▸ **Activity**: Counting only lines below that contain the string "blue", give the total as a single number.

▸ **Entries provided**:
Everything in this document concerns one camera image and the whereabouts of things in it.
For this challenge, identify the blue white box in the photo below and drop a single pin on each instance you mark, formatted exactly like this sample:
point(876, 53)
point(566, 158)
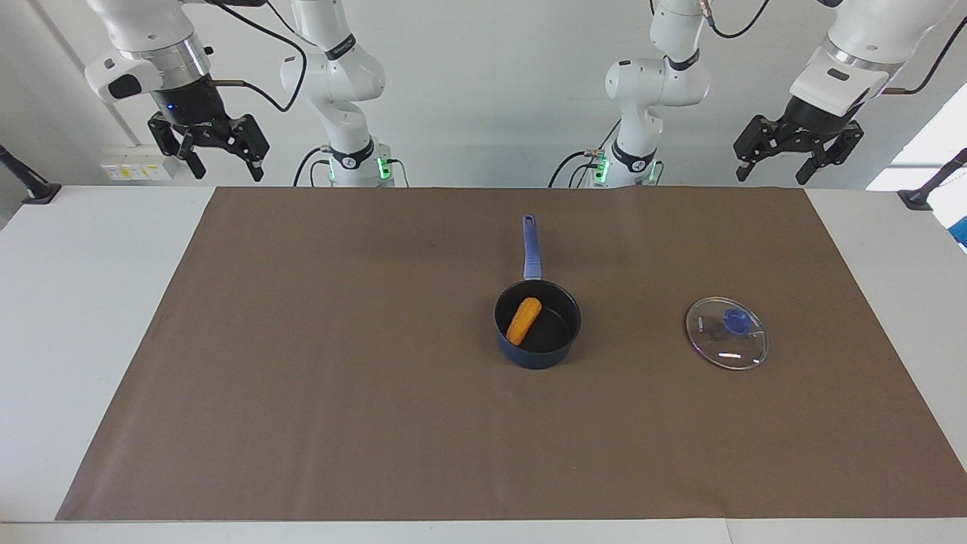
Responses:
point(961, 230)

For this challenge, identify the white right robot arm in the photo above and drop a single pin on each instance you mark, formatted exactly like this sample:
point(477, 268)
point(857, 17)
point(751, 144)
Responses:
point(341, 75)

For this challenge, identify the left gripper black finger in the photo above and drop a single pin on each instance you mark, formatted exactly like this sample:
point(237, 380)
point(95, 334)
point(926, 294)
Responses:
point(752, 143)
point(842, 147)

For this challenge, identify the glass lid with blue knob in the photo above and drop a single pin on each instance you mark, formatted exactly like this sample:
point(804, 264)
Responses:
point(727, 336)

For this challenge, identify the black clamp stand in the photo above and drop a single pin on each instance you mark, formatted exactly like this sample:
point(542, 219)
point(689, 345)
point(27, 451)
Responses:
point(923, 196)
point(34, 189)

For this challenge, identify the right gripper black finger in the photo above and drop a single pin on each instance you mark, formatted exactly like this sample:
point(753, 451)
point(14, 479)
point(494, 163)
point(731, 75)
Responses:
point(170, 140)
point(253, 147)

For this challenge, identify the yellow corn cob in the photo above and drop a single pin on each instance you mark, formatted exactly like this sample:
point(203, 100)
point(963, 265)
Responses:
point(524, 321)

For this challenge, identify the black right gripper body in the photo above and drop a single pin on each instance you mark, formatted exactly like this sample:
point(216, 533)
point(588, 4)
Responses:
point(189, 109)

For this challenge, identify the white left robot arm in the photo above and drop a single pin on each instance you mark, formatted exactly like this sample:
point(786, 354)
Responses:
point(650, 83)

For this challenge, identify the white wall socket box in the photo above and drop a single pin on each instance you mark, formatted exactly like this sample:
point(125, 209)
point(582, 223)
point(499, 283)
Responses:
point(140, 166)

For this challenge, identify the dark blue saucepan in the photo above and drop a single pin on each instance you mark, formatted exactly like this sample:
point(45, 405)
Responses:
point(532, 249)

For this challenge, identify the brown table mat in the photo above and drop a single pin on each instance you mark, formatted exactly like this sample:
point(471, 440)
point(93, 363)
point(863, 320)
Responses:
point(378, 423)

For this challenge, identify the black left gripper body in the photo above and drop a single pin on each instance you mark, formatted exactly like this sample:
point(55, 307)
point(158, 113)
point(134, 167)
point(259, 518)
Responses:
point(812, 117)

▸ **Output of the exercise**: 3